To do
Please find every line in the records below that contains the word "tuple", and copy it.

[Entries taken from a collection]
——————————

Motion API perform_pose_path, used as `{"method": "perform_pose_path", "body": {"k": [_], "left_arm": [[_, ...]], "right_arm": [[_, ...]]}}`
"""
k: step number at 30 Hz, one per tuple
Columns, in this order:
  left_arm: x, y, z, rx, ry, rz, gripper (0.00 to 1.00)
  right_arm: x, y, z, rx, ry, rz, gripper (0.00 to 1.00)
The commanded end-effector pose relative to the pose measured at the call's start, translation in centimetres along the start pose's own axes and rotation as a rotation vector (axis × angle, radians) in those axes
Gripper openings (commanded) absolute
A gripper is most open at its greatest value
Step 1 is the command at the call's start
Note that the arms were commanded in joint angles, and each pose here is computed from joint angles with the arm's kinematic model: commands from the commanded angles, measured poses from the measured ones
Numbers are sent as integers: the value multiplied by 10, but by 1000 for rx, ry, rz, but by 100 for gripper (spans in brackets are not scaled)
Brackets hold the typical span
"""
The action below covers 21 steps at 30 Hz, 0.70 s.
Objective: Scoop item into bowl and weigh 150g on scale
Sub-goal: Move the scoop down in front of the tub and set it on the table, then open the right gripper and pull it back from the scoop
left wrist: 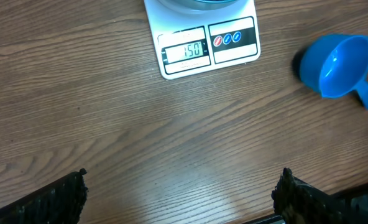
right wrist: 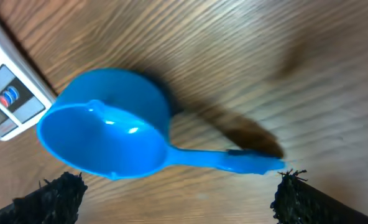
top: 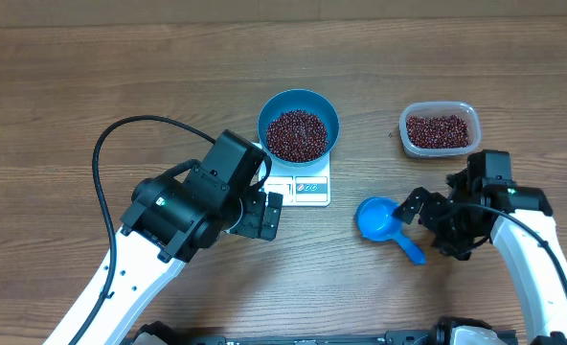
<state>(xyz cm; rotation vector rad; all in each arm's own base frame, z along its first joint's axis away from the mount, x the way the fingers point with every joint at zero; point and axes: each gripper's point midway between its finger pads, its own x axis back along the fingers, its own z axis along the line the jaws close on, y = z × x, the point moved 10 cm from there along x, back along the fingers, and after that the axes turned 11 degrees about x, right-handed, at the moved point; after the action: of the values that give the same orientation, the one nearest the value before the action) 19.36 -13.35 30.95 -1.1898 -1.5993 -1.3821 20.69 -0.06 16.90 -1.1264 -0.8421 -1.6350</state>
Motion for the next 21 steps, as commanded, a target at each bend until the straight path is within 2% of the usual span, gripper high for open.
{"method": "perform_pose_path", "body": {"k": [1,7,10,15,21], "left_arm": [[2,0,0,6,-6,-6,99],[2,0,0,6,-6,-7,100],[2,0,0,6,-6,-6,99],[2,0,0,6,-6,-6,100],[2,0,0,6,-6,-6,100]], "right_arm": [[34,16,5,16,-99,-127,100],[76,15,19,73,-95,-248,100],[95,2,29,232,-27,-308,100],[124,-41,50,612,216,-417,100],[144,-81,53,758,257,-527,100]]}}
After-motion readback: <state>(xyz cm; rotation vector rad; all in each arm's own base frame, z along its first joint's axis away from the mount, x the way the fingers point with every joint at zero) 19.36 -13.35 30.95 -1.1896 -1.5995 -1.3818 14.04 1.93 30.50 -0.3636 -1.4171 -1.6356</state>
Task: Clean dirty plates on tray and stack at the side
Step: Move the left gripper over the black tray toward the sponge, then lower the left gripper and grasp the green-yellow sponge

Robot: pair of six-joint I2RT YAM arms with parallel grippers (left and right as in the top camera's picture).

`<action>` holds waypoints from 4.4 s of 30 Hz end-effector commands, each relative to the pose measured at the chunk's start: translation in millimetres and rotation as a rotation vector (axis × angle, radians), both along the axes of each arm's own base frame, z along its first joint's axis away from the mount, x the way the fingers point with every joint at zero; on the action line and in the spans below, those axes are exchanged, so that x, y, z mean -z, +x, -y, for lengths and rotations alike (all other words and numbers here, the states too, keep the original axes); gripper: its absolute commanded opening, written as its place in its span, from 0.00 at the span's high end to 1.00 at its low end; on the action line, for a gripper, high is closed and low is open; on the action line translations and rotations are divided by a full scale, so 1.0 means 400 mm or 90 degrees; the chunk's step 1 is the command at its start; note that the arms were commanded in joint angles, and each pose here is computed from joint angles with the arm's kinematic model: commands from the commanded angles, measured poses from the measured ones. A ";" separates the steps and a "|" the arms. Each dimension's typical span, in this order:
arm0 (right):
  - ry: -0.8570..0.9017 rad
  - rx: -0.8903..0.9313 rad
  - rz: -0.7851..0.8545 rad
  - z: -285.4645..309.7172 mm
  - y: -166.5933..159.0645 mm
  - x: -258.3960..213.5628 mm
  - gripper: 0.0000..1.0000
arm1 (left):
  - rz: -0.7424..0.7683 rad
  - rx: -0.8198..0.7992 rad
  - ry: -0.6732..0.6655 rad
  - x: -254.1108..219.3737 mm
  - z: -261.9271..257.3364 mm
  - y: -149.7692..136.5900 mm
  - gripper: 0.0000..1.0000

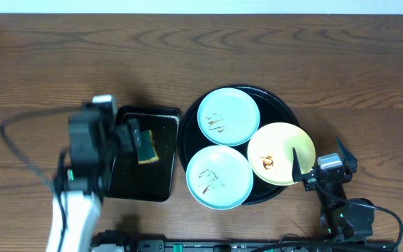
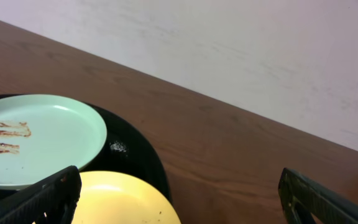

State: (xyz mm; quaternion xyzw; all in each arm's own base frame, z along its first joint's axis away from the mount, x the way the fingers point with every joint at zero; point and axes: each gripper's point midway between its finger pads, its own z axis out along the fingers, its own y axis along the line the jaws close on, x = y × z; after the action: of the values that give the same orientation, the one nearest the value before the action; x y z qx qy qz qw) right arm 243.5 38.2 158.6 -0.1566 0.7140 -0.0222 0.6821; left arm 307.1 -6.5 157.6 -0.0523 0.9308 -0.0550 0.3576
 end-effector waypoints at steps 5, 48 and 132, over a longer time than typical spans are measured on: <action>0.005 -0.008 -0.001 -0.007 -0.002 0.001 0.01 | -0.149 0.095 -0.180 0.017 0.131 0.034 0.10; 0.005 -0.008 -0.001 -0.007 -0.002 0.001 0.01 | -0.381 -0.126 -0.026 0.269 -0.014 -0.040 0.07; 0.005 -0.008 -0.001 -0.007 -0.002 0.001 0.01 | -0.443 -0.090 0.105 0.345 0.025 -0.137 0.11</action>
State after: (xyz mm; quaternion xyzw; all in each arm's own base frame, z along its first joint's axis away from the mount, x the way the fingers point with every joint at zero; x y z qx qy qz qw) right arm 243.5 38.2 158.5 -0.1566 0.7141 -0.0222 0.6820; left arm 242.8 -29.7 16.5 -0.1293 0.9911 0.0310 0.0073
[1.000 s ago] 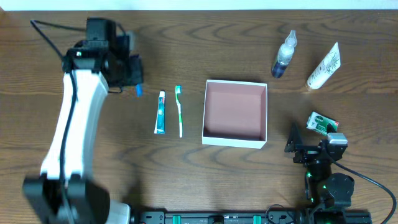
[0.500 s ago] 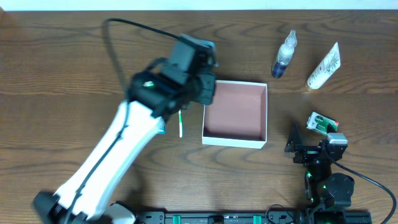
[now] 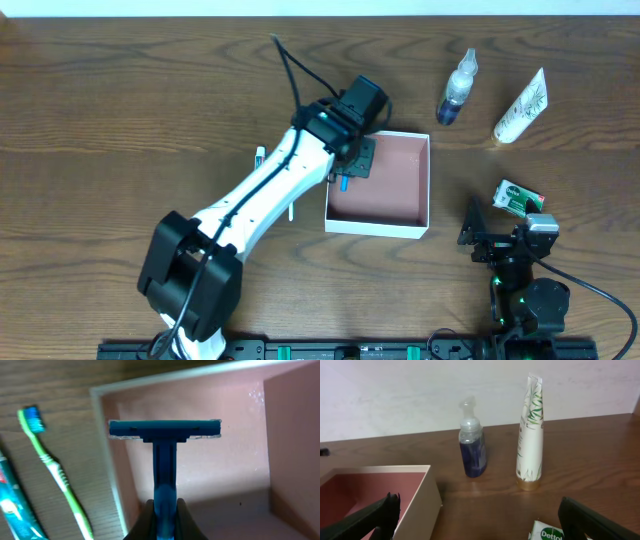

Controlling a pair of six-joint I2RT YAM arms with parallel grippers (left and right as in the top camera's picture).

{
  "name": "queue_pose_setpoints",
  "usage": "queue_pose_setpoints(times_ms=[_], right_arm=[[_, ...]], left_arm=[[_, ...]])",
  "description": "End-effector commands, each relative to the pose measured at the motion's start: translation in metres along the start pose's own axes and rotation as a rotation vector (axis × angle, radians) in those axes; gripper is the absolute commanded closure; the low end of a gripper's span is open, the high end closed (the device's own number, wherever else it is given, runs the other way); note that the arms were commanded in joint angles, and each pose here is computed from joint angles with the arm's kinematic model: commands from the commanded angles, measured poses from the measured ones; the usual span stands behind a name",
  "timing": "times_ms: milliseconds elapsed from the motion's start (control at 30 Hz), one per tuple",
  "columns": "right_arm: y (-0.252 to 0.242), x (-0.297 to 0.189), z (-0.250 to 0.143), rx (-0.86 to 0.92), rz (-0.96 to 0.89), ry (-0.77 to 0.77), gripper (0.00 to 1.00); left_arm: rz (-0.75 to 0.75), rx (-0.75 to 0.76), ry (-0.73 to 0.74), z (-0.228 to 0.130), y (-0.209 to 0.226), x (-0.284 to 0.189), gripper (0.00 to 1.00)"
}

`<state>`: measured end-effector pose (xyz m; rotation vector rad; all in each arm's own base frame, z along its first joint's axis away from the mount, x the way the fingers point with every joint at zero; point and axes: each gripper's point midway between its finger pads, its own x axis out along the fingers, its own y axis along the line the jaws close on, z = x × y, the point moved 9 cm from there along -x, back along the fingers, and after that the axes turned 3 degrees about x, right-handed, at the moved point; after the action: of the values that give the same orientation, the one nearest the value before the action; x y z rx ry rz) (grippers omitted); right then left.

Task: Pack container
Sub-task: 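Lift the blue razor and carry it over the pink box, then lower the razor into the box and open the left gripper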

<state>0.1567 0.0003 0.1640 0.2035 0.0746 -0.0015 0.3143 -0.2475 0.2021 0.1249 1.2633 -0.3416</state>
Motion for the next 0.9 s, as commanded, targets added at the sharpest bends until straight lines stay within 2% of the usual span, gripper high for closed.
queue_pose_setpoints(times_ms=[0,433,867], right_arm=[[-0.001,0.0,0.0,-0.01,-0.002,-0.001,0.01],[-0.001,0.0,0.0,-0.01,-0.003,-0.001,0.01],[-0.001,0.0,0.0,-0.01,-0.002,-0.001,0.01]], left_arm=[[0.01,-0.002,-0.013,-0.002,-0.009,-0.003,0.94],[0.055,-0.05,0.017,-0.008,-0.005,0.01,0.94],[0.112,-0.043,0.149,-0.018,-0.003,0.069,0.94]])
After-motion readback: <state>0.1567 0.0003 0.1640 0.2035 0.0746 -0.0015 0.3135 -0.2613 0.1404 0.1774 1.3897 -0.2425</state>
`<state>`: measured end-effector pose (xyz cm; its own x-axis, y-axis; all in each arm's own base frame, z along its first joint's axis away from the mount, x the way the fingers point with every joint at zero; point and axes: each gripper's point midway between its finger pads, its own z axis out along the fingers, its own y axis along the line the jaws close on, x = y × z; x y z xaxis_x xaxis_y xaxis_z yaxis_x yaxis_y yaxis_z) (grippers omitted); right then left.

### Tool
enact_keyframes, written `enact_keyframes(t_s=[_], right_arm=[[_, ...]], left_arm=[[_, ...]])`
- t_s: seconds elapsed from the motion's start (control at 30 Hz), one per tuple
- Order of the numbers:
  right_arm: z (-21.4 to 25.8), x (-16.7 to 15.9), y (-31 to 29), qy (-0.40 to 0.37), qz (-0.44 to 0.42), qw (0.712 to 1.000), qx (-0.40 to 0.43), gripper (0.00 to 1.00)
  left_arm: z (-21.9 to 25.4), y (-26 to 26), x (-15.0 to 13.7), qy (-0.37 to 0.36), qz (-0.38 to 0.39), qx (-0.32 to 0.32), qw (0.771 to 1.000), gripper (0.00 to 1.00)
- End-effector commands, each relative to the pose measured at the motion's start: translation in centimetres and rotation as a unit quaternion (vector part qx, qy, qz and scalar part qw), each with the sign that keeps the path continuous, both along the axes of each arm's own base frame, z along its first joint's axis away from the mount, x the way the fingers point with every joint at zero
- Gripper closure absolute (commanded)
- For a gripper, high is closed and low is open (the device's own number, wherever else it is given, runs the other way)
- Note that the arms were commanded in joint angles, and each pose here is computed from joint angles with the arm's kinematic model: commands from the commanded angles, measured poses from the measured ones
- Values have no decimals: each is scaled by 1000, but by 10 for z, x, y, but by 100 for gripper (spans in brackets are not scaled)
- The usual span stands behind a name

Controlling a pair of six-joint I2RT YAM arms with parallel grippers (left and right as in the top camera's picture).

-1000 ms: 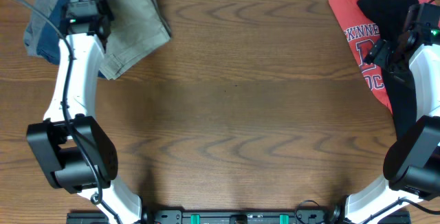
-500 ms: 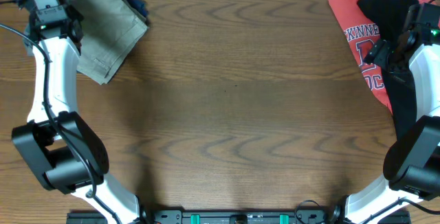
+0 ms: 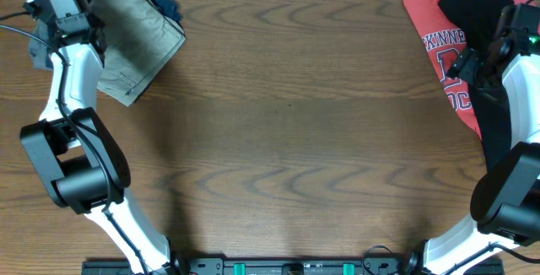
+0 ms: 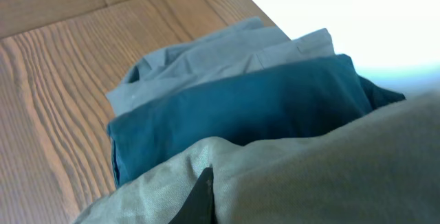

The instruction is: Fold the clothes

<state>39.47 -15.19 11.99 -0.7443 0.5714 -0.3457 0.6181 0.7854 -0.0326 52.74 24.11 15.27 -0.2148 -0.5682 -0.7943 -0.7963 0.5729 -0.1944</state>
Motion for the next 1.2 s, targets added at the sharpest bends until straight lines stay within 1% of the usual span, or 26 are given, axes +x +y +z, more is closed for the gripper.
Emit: enact_keyframes(t_s=[0.0,0.03,0.07,0.13,0.17,0.3,0.37,0.43,0.53,0.6,0.8,0.93,1.03,1.17], right_arm=[[-1,0,-2,1,-8,1000,-2,1],[-1,0,-2,1,-8,1000,-2,1],[-1,0,-2,1,-8,1000,-2,1],[-1,0,-2,1,-8,1000,-2,1],[-1,0,-2,1,-8,1000,-2,1],[-1,0,-2,1,-8,1000,-2,1],[-1,0,-2,1,-8,1000,-2,1],[-1,0,-2,1,-8,1000,-2,1],[-1,0,-2,1,-8,1000,-2,1],[-1,0,-2,1,-8,1000,-2,1],[-1,0,-2,1,-8,1000,-2,1],[-1,0,-2,1,-8,1000,-2,1],[-1,0,-2,1,-8,1000,-2,1],[-1,0,-2,0,-8,1000,-2,1]], left_arm=[[7,30,-7,-15,35,7,999,92],[6,38,-11,-15,42,7,999,83],[6,44,-14,-14,47,7,999,62],[7,53,-21,-5,49,11,999,12],[7,56,-24,5,45,15,999,2],[13,55,-39,29,43,11,999,2],[18,47,-43,34,30,-2,999,2],[20,28,-40,32,-10,-35,999,2],[14,-9,-40,38,-83,-111,990,2],[2,-26,-45,56,-107,-152,981,2],[-61,-39,-79,156,-91,-209,961,2],[-97,-46,-93,207,-84,-240,945,0],[-116,-53,-100,229,-86,-263,933,7],[-134,-63,-99,235,-97,-292,922,10]])
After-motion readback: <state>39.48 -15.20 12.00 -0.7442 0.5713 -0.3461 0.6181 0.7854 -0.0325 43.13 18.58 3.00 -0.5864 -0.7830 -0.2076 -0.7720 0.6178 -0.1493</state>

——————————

Solution for this problem
k: step number at 30 Hz, one per tuple
  "timing": "times_ms: milliseconds elapsed from the motion's start (control at 30 Hz), one per tuple",
- t_s: seconds elapsed from the motion's start (control at 30 Hz), one per tuple

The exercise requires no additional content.